**Task directions:**
Go line by line through the data and copy those with the word "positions".

**Data to use:**
################
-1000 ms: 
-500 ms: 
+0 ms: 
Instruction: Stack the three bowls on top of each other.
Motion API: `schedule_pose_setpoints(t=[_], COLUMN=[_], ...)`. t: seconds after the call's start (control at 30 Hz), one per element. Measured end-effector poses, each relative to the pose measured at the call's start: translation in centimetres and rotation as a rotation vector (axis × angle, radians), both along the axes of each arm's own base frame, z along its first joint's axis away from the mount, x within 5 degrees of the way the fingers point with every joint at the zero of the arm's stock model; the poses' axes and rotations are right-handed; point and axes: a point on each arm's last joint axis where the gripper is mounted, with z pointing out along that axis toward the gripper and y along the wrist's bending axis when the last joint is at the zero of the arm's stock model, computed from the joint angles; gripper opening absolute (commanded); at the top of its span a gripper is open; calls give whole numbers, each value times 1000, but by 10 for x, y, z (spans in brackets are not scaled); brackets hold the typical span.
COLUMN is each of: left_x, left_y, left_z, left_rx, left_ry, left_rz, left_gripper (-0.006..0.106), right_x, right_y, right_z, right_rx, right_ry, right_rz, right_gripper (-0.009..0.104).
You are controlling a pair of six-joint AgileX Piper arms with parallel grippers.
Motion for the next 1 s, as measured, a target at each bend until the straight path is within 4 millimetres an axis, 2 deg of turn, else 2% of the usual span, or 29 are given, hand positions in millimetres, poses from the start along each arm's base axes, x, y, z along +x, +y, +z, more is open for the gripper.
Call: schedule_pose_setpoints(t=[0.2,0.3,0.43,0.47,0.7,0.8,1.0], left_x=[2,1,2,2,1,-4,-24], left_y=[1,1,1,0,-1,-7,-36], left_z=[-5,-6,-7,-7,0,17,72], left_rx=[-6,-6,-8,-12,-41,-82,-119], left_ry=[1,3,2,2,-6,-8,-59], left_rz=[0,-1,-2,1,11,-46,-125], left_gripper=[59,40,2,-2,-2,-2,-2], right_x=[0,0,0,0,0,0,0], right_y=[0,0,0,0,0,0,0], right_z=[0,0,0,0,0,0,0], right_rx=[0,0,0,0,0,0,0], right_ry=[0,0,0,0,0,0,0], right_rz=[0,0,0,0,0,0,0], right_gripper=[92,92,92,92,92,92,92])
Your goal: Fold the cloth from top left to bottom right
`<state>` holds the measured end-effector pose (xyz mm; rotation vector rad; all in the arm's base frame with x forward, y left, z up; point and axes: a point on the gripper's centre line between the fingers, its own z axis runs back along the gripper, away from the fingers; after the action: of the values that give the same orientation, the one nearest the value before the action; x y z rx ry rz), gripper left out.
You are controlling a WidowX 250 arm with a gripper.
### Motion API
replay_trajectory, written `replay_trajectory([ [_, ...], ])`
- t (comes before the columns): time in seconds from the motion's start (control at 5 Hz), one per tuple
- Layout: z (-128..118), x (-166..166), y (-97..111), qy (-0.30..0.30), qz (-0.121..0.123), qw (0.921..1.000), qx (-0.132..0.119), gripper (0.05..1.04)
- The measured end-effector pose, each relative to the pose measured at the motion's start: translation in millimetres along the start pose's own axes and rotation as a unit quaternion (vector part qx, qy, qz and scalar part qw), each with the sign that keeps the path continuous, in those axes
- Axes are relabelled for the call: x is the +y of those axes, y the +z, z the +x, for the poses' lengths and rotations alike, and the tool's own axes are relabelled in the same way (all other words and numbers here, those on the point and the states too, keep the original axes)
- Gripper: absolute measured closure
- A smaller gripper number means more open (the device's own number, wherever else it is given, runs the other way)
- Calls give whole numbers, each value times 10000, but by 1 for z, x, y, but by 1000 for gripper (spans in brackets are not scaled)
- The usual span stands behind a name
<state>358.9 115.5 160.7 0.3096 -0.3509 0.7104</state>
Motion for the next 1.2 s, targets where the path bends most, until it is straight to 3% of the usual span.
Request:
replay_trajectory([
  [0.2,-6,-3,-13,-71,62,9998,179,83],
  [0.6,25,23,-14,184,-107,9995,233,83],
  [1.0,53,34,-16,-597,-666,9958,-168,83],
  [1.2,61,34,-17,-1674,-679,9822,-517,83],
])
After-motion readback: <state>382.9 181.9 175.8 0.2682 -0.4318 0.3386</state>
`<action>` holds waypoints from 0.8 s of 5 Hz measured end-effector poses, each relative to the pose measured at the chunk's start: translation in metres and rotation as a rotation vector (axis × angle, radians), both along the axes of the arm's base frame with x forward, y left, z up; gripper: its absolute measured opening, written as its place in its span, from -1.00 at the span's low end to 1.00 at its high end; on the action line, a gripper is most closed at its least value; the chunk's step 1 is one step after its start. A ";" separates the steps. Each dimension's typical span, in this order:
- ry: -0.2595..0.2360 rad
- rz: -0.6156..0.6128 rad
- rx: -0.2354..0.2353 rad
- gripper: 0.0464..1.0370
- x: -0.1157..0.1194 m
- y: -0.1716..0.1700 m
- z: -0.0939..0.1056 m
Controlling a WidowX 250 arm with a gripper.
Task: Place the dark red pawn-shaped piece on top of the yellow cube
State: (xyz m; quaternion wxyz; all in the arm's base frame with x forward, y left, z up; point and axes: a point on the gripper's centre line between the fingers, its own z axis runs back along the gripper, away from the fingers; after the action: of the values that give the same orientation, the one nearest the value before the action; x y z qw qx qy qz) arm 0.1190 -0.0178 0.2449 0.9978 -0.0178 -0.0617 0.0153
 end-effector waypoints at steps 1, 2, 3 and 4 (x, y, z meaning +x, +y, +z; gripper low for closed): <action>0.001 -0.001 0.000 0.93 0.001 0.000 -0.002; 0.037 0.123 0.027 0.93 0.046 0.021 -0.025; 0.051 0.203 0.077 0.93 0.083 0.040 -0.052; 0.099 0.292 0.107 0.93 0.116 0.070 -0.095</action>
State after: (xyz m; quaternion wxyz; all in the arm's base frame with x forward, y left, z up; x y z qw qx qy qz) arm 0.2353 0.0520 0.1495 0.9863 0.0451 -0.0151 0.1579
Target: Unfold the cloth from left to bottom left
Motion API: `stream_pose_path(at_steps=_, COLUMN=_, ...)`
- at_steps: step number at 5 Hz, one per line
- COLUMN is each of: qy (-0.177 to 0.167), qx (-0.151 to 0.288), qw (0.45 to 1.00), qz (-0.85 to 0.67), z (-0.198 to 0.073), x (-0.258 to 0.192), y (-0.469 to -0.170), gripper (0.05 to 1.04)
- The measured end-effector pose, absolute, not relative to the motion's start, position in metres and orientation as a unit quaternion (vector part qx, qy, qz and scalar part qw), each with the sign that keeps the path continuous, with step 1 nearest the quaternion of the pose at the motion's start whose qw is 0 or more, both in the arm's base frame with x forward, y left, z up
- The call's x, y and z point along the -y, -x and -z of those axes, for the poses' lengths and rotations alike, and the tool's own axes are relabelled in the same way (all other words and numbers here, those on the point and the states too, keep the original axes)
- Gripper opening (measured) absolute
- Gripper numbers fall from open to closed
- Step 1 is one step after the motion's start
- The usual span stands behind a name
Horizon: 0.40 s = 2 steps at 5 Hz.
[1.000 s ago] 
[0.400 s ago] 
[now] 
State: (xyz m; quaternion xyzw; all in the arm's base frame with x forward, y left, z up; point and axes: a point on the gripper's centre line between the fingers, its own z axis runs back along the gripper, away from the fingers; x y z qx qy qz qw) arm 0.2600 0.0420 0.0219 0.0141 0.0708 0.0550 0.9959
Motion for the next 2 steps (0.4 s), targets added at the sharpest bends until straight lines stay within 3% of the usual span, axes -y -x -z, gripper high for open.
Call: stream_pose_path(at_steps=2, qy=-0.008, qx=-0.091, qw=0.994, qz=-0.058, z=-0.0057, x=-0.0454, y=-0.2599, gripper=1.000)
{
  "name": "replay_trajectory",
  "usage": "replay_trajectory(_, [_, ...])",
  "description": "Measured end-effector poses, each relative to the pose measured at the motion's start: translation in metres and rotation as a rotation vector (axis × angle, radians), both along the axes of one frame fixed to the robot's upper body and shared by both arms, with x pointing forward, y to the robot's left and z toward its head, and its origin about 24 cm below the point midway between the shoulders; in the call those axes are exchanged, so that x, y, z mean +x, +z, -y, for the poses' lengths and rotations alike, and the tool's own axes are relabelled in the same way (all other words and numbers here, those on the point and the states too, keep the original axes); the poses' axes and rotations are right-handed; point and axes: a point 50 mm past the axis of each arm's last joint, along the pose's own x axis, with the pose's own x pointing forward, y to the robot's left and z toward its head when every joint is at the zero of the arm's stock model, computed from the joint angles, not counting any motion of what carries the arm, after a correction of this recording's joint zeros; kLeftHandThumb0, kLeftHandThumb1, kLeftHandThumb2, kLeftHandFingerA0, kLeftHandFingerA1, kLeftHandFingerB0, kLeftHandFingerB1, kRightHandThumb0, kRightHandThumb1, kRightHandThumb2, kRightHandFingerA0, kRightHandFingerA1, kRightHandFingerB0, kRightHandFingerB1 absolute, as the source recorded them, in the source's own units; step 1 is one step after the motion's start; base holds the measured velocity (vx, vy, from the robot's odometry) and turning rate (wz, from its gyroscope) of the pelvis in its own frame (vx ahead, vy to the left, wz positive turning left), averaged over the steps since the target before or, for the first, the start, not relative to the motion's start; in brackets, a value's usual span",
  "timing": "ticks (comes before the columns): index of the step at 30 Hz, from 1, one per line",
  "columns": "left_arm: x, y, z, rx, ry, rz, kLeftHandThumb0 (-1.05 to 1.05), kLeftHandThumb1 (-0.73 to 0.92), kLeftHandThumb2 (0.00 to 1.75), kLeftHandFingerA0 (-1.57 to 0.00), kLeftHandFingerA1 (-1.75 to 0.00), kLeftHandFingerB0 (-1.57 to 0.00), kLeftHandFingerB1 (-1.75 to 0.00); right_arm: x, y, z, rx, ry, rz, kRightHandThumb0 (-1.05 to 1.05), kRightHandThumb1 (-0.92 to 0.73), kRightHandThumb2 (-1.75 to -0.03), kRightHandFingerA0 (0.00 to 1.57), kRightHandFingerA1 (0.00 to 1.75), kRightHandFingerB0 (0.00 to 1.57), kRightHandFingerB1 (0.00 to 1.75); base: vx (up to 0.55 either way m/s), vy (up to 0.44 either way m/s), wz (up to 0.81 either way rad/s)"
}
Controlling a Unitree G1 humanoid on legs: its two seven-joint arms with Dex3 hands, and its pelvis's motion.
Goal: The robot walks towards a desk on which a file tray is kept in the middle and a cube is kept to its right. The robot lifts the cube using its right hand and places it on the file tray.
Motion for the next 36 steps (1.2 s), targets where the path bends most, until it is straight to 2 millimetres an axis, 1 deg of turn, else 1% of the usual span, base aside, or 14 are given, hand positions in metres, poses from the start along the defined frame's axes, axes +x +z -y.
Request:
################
**Response:**
Motion for the next 1 s, as measured, a target at each bend until the straight path is within 4 millimetres an axis, 2 deg of turn, else 2% of the usual span, or 29 are given, hand positions in millimetres, poses from the start along each arm's base axes, x, y, z along +x, +y, +z, more is open for the gripper.
Motion for the next 36 steps (1.2 s), targets where the path bends most, until it is straight to 2 millimetres an axis, 1 deg of turn, else 1% of the usual span, base aside, or 14 are given, hand positions in metres, poses from the start along the defined frame's axes, axes +x +z -y.

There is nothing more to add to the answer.